Data provided:
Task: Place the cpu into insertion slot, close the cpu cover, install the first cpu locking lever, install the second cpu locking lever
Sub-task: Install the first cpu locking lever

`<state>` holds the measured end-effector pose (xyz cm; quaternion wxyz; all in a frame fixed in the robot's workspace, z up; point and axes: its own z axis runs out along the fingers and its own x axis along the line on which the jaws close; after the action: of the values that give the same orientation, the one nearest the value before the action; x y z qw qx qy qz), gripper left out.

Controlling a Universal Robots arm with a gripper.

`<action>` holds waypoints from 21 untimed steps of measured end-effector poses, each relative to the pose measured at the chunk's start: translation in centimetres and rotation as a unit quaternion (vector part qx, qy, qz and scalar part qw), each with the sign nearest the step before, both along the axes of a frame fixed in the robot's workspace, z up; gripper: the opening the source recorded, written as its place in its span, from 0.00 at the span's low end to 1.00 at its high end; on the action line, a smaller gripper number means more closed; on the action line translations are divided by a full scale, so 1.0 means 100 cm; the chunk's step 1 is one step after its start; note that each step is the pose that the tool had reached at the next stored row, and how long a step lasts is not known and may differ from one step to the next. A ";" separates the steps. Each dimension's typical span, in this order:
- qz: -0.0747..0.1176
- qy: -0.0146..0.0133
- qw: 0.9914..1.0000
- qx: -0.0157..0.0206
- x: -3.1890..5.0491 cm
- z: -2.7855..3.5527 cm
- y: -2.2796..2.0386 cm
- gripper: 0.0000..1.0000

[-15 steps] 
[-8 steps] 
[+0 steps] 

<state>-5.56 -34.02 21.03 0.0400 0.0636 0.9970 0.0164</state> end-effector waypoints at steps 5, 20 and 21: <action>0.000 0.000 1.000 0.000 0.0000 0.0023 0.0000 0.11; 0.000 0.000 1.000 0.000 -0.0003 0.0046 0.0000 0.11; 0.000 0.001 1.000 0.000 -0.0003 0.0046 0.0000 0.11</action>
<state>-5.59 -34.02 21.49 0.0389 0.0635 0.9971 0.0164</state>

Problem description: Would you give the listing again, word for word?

Your response:
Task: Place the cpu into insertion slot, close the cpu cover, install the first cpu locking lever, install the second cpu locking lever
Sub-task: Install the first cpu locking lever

`<state>` holds the measured end-effector pose (xyz cm; quaternion wxyz; all in a frame fixed in the robot's workspace, z up; point and axes: its own z axis runs out along the fingers and its own x axis along the line on which the jaws close; after the action: of the values that give the same orientation, the one nearest the value before the action; x y z qw qx qy qz), gripper left out.

Controlling a Universal Robots arm with a gripper.

`<action>` holds waypoints from 21 untimed steps of measured end-effector poses, each relative to the pose measured at the chunk's start: translation in centimetres and rotation as a unit quaternion (vector part qx, qy, qz and scalar part qw), each with the sign nearest the step before, both along the axes of a frame fixed in the robot's workspace, z up; gripper: the opening the source recorded, written as its place in its span, from 0.00 at the span's low end to 1.00 at its high end; on the action line, a smaller gripper number means more closed; on the action line translations are divided by a full scale, so 1.0 means 100 cm; the chunk's step 1 is one step after its start; note that each step is the pose that the tool had reached at the next stored row, and how long a step lasts is not known and may differ from one step to the next. A ";" separates the steps. Each dimension's typical span, in this order:
- qz: -0.0747..0.1176
- qy: -0.0146..0.0133
- qw: 0.9914..1.0000
- qx: -0.0157..0.0206
- x: -3.1890..5.0491 cm
- z: -2.7855..3.5527 cm
- y: -2.2796..2.0386 cm
- gripper: 0.0000..1.0000

[-15 steps] 
[-8 steps] 
[+0 steps] 

<state>-5.56 -34.02 21.03 0.0400 0.0636 0.9970 0.0164</state> end-effector waypoints at steps 5, 20 and 21: <action>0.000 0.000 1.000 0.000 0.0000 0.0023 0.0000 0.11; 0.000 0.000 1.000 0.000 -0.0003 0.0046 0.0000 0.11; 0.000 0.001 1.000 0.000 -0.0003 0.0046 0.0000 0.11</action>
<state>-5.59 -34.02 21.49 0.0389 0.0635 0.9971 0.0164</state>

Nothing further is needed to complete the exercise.